Located on the west coast of Israel, Tel Aviv (or Tel-Aviv) seems to deserve some superlatives in its description, but they elude me. Possibly the richest city? Or with the most offices? Or is that shopping malls? Anyway, Tel Aviv is part of a large metropolitan area dubbed "Gush Dan". Tel Aviv hosts the world's largest central bus station, hence the filthiest.

Tel Aviv is also called the city that never stops. Night life is active, on any given night you will find people strolling up and down the streets of Tel Aviv, dressed in quite provocative clothes. Located on the Mediterranean Sea, Tel Aviv has the sea shore at its feet, which makes summers hot and sticky! Parking in Tel Aviv is, as in any big city, a great headache... fortunately you can actually walk almost anywhere!

The name translates as "spring hill", which just goes to show what PR can do for you. Tel Aviv is flat (well, it's on the coast!), and although almost bearable in spring, the city really comes into its own in summer, when it gets unbelieavbly hot and humid. Redeeming features include being the focus of most business/cultural activity in Israel, and the beach.

The name Tel Aviv actually has a rather complex origin, and when it was given to the so-called "First Hebrew City", it relied on elements from two Jewish traditions:

1. About 2500 years ago there used to be several Jewish yeshivah-cities in Babylon (nowadays in Iraqi territory). These cities were built by exiled Jews who lived in Babylon since the destruction of the first temple, and the first elimination of the kingdom of Judea and the Jewish monarchy (586 BCE). One of these cities (and by no means the largest or most important) was named Tel Aviv (Til Ubub as the name survived in Arabic). The city was abandoned at the time of the muslim occupation of Babylon (the 7th century CE), and sank into relative oblivion, but numerous mentions of it in Jewish scriptures (the Babylonian Talmud in particular, but also in the book of Ezekiel, 3:15), have kept the memory of the city in the mind of Jews.

2. The great synagogue of Prague (the Altneueschule - the Old New School) is one of the largest, most ancient and most famous in the world. It was also (or at least its name was) a source of influence on one of Theodore Herzl's most influential books: "Altneuland" (Old New Land).
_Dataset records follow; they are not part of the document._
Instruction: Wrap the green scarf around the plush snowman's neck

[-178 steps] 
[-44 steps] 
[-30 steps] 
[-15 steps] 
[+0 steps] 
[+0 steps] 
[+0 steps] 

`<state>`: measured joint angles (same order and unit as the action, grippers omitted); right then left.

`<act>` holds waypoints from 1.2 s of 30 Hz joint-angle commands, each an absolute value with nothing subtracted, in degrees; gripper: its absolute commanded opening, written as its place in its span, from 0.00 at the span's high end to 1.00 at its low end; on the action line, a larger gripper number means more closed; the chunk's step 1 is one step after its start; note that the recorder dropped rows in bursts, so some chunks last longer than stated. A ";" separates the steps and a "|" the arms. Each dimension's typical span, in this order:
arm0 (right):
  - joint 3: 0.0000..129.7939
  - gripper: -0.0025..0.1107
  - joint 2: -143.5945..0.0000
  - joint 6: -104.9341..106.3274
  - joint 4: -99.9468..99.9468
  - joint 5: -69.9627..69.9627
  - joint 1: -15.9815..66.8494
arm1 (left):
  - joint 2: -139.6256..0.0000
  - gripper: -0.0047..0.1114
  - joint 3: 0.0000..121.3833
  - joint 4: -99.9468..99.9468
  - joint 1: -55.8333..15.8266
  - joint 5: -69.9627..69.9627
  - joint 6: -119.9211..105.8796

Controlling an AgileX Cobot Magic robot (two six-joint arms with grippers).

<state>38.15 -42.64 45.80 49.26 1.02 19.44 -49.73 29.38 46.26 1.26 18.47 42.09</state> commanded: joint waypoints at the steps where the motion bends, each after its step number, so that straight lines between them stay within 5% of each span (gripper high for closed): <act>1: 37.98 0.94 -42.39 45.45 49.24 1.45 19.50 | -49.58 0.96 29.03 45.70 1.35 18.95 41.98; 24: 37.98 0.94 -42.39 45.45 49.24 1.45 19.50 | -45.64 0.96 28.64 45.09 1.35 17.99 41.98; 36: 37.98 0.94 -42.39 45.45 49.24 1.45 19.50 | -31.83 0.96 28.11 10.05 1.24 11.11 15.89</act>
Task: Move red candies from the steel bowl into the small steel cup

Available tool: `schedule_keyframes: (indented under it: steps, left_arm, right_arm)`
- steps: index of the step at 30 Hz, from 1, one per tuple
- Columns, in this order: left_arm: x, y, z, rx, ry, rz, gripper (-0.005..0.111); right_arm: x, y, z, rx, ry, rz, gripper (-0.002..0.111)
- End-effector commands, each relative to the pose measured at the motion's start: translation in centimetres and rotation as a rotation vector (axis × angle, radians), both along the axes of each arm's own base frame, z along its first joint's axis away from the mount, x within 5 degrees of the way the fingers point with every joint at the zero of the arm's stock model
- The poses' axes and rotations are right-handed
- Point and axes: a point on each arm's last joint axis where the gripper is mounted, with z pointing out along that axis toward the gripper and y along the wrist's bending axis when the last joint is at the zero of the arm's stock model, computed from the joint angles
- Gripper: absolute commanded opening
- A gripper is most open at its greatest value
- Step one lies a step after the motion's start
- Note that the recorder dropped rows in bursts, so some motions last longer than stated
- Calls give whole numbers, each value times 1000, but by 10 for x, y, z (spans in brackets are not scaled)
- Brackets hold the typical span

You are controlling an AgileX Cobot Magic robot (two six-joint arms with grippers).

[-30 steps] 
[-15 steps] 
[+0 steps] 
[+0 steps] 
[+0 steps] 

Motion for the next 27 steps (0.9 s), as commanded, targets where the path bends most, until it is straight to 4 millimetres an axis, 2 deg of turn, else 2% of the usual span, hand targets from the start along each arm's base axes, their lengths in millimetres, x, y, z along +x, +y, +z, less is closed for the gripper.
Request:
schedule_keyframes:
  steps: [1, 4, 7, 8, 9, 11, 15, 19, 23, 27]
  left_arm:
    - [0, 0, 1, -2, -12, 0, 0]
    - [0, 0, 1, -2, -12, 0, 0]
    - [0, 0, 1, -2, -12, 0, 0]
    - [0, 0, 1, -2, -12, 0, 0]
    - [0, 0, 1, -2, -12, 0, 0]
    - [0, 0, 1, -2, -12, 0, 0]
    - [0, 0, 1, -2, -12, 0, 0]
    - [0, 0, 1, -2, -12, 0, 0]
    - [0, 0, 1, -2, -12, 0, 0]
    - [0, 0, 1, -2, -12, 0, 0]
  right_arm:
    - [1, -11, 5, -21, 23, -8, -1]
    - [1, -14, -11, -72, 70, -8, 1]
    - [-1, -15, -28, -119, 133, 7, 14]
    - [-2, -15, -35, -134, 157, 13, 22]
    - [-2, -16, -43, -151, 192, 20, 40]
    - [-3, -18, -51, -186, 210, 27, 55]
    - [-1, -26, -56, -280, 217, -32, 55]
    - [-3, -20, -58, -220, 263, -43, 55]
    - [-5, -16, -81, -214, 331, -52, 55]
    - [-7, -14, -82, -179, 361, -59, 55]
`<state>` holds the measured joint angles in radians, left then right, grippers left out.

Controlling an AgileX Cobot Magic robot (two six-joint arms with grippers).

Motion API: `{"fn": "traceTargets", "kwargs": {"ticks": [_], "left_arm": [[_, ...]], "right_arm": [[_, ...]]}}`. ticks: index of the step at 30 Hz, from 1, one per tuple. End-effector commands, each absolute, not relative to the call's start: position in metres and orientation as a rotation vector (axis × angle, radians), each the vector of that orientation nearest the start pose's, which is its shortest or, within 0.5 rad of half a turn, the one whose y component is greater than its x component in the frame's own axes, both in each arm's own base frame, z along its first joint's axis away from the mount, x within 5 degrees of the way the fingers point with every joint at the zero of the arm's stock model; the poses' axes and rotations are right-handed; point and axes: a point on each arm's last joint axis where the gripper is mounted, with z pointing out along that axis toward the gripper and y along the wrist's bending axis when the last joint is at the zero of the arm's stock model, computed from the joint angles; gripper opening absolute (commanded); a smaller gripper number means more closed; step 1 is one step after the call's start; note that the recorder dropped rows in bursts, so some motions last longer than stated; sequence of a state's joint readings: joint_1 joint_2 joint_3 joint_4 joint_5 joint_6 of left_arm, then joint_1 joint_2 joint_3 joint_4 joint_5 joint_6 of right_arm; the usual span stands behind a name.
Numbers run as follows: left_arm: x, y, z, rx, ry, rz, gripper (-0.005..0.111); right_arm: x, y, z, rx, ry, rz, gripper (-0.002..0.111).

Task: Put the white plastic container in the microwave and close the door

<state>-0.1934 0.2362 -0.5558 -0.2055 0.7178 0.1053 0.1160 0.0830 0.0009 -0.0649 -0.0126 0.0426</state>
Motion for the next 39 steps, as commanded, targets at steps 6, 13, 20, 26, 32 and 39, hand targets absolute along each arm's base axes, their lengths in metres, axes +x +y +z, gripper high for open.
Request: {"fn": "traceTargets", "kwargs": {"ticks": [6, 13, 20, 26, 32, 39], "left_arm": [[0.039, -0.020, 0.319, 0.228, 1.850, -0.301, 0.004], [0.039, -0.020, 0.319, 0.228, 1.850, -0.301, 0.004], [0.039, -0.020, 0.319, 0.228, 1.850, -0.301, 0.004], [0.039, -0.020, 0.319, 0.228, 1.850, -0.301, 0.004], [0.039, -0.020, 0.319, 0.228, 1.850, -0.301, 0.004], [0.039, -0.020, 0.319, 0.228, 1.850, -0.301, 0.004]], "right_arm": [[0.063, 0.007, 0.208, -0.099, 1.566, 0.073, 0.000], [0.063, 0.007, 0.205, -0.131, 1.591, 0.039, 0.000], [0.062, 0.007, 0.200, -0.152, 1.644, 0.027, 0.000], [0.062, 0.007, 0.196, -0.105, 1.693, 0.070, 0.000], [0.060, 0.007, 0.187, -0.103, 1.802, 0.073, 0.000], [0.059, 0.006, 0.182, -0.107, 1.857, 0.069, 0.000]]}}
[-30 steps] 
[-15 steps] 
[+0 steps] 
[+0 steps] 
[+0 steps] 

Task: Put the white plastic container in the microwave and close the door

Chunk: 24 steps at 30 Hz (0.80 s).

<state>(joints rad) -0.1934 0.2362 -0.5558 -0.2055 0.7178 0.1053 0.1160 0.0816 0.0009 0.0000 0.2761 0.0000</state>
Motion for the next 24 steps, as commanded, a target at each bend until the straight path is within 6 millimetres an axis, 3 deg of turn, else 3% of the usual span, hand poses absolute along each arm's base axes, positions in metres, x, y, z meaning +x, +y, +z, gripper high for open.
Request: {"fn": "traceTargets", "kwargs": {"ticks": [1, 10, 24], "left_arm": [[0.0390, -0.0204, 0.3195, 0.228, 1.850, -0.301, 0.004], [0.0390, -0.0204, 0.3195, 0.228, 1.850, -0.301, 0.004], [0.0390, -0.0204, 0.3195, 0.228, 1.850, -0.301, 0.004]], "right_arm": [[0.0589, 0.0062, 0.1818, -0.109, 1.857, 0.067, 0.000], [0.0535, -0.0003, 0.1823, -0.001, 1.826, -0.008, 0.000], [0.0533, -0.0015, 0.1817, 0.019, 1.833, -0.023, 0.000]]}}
Herzl, who was the founder of political Zionism, described in this novel (and in another non-fiction book called "The State of the Jews") his vision of the Jewish state, which he considered a necessity and an inevitability. When Nachum Sokolow (another one of the first leaders of Zionism) wanted to translate "Altneuland" to Hebrew (Herzl never learned Hebrew and wrote in his first language - German), he decided to use the name 'Tel Aviv'.
Here I would like to divert in order to make a slight correction to the writeup of haggai, for though the word 'Tel' is quite often interchanged with 'Giv'a' (hill) in everyday speech, the actual meaning of it is slightly different, as the 'New Dictionary of the Hebrew Language' by A. Even-Shoshan (1982 edition) says:
Tel - An artificial hill, a place that has been elevated from its surroundings, usually by the process of piling of wrecks of older settlements.
"The name Tel Aviv," wrote Sokolow to Herzl upon choosing the name for the Hebrew translation, "not only is a combination that appears in the scriptures, but also has a symbolic meaning, not unlike the name of the book in the original: A ruined place that is once again blessed with spring." And indeed the first Hebrew translation of 'Altneuland' carried the name 'Tel Aviv'.

When it was time to name the rapidly evolving and growing city (that until the First World War, in which the majority of its population was deported by the Turks, who suspected them in spying and aiding the British army, was called Ahuzat-Bait - House Manor), the people decided to name it after the book, seeing themselves as those very people bringing spring to a ruined place.

In a rather naff nod to New York's nickname of the Big Apple, Tel Aviv's city fathers like to refer to it as the Big Orange. In fact, Jaffa is where the oranges came from, and Tel Aviv itself evolved from northern Jaffa in 1909.

The 'first Hebrew city' was meticulously planned (by Scottish architect Sir Patrick Geddes), and remnants of his dream can still be seen in the tree-lined boulevards. German immigrants (yekkes) to what was then Palestine brought with them Bauhaus architecture, and again some buildings in this style can still be seen.

Visitors should be aware that whatever is left of the city's beginnings is crumbling away. Some Bauhaus blocks are virtually derelict. The famous Dizengoff Street (named after the city's first mayor) is a shadow of its former self. Like everywhere else, restoring old buildings and streets costs real money, and city leaders would be much more interested in another mirror-glass office block or shopping mall.